Durante estos días universidades, centros de estudio y diversas instituciones han abierto espacios de reflexión para analizar el estallido social. Cinco años han parecido un tiempo razonable para observar este fenómeno, y aunque la tentación de la política sea seguir con los diagnósticos, el análisis profundo y acabado debe quedar en otras manos. A esta le toca avanzar, y para eso ya hay claves suficientes.
El estallido social que vivió Chile no fue un evento aislado; sino la manifestación visible de un proceso que comenzó antes y en el que aún continuamos. Revisar la prensa de los días pre estallido reafirma la inconsciencia respecto de lo que venía. Éramos los ingleses de América y nos concentrábamos en otras prioridades. Algunos ya lo habían advertido, es verdad, pero el registro da cuenta de que no cargábamos con esa preocupación sobre nuestros hombros. Por otra parte, la transformación cultural global que precedió al estallido fue profunda y también pasó desapercibida. La ruptura del tejido social, la crisis de autoridad y el estado de agotamiento físico y emocional, característicos de nuestro tiempo, se sumaron a la pérdida de sentido de pertenencia. A esto se añadió la crisis de instituciones tradicionales, como la Iglesia, así como la corrupción institucional y los casos altamente mediatizados que se combinaron, a su vez, con cambios materiales significativos. La salida de la pobreza generó una sociedad más consciente de sus logros y del riesgo de perderlos. Las expectativas de la población crecieron, al igual que el endeudamiento de la clase media. Todo esto contribuyó a un fenómeno que trasciende lo político y nos afectó profundamente.
Luego llegó el estupor: ¿Qué está pasando?¿Quién y por qué queman el metro?¿Por qué la ciudadanía no sale en masa a exigir el fin de la violencia, sino que, la apoya o la ignora? ¿Cómo es posible que un país que crece, sale de la pobreza y muestra excelentes indicadores enfrente un estallido social? ¿Cómo puede convivir el crecimiento económico con una revolución en las calles?
Junto a ese desconcierto, aparecieron emociones intensas y contrapuestas. El panorama nacional, fue capturado por el temor y la euforia. Esta última, un estado de bienestar y entusiasmo desbordante, convivía con el miedo y una enorme incertidumbre.

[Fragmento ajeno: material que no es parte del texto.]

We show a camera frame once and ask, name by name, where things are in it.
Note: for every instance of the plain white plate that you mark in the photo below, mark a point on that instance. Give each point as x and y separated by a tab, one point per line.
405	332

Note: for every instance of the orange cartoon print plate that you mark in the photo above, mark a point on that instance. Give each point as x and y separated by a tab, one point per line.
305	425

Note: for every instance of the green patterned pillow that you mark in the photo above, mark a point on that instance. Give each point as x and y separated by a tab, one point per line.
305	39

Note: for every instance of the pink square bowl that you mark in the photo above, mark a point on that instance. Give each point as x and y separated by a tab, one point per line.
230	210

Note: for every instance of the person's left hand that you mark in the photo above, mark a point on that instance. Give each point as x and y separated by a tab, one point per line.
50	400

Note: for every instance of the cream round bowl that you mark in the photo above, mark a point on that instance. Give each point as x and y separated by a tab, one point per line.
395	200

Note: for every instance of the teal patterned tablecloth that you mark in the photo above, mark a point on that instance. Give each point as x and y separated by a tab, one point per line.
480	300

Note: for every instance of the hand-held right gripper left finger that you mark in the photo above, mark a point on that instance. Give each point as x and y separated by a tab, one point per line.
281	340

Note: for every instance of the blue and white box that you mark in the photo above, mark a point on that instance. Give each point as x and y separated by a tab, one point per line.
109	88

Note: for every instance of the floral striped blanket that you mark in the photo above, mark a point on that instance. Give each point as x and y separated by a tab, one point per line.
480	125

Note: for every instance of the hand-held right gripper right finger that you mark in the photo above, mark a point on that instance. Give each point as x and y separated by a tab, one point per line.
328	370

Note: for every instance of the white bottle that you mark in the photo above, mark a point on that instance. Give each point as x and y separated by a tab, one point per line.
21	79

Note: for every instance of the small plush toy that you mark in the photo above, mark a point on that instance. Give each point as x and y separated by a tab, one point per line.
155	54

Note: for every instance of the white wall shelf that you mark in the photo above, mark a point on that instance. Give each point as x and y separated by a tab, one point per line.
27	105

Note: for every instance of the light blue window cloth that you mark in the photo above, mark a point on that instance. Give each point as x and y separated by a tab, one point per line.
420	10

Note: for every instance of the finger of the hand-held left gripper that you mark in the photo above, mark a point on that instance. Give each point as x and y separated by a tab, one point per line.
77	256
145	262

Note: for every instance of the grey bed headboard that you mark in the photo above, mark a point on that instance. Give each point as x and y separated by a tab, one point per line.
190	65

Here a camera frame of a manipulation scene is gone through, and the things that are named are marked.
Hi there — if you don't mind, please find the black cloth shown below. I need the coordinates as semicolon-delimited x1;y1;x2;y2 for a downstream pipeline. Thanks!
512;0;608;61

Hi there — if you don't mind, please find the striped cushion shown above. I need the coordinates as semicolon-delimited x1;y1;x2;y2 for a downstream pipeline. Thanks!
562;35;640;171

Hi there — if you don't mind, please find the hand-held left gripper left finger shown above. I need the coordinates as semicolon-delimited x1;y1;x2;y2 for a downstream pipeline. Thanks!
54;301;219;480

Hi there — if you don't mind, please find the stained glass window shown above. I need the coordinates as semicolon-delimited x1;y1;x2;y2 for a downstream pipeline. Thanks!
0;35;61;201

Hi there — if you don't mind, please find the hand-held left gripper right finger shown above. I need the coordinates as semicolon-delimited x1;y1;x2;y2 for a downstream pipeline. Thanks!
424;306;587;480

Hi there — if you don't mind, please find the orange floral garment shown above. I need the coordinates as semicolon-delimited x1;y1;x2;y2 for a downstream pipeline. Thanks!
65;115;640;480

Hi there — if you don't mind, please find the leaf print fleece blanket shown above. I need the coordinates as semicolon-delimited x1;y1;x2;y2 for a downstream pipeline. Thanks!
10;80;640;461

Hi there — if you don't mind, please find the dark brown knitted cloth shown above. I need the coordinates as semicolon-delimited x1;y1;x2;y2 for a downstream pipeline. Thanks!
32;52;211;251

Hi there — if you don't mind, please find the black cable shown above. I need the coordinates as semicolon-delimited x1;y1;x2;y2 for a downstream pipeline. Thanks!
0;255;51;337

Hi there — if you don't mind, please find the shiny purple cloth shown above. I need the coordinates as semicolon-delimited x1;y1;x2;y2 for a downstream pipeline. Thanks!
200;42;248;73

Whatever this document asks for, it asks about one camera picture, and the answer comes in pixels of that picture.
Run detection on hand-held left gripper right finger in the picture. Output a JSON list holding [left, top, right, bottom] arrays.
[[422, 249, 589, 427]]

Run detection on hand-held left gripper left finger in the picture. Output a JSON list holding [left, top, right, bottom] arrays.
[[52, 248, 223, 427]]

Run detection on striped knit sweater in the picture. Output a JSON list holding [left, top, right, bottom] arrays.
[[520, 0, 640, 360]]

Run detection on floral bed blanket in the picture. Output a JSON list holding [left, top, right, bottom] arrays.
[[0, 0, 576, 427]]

El estallido puso en jaque la institucionalidad democrática y dejó en evidencia una crisis del Estado, manifestada especialmente en la ineficacia de los servicios de inteligencia y en las dificultades para mantener el control del orden público. Por otra parte, y con excepción del acuerdo del 15 de noviembre, la política no fue capaz de encausar los procesos sociales y la violencia fue validada. La revolución fue idealizada, los protagonistas de “la revuelta” romantizados olvidando que, a diferencia de muchos pasajes de la historia, existían canales institucionales para procesar cambios. El país se dividió entre amigos y enemigos, y la sensación de una hegemonía cultural sin contrapeso activó una polarización profunda, dificultando el diálogo y la búsqueda de consensos que pudieran restaurar la convivencia social y construir un futuro.
El proceso de reconstrucción en el que estamos inmersos es incierto y requiere de una política con mayúscula. En este contexto la respuesta a la pregunta de si fue un estallido social o delictual no puede ser unívoca. Centrarse exclusivamente en la condena a la violencia o en la irresponsabilidad de la izquierda de la época, que por cierto es necesario e imprescindible, no puede ignorar que el magma social subyacente y los cambios culturales y sociales que no vimos ni comprendimos, siguen vigentes. Anhelar una nostalgia restaurativa que intente retroceder la historia no solo es inviable, sino que lleva el sesgo de querer regresar a un país que, en realidad, nunca existió tal como lo imaginamos. Por eso, es fundamental que cualquier proyecto político que aspire a ser viable en el tiempo ponga en el centro de sus preocupaciones la empatía con los que sufren y anhelan, la equidad y la responsabilidad (que excede con mucho a la oportunidad electoral).
Reconocer esta realidad no es ser auto flagelante, ni implica ignorar la importancia del crecimiento, ni de las barreras técnicas e ideológicas que hoy enfrentamos; es evitar ser ciegos ante la evidencia. (La Tercera)
María José Naudon
Decana de la Escuela de Gobierno de la UAI.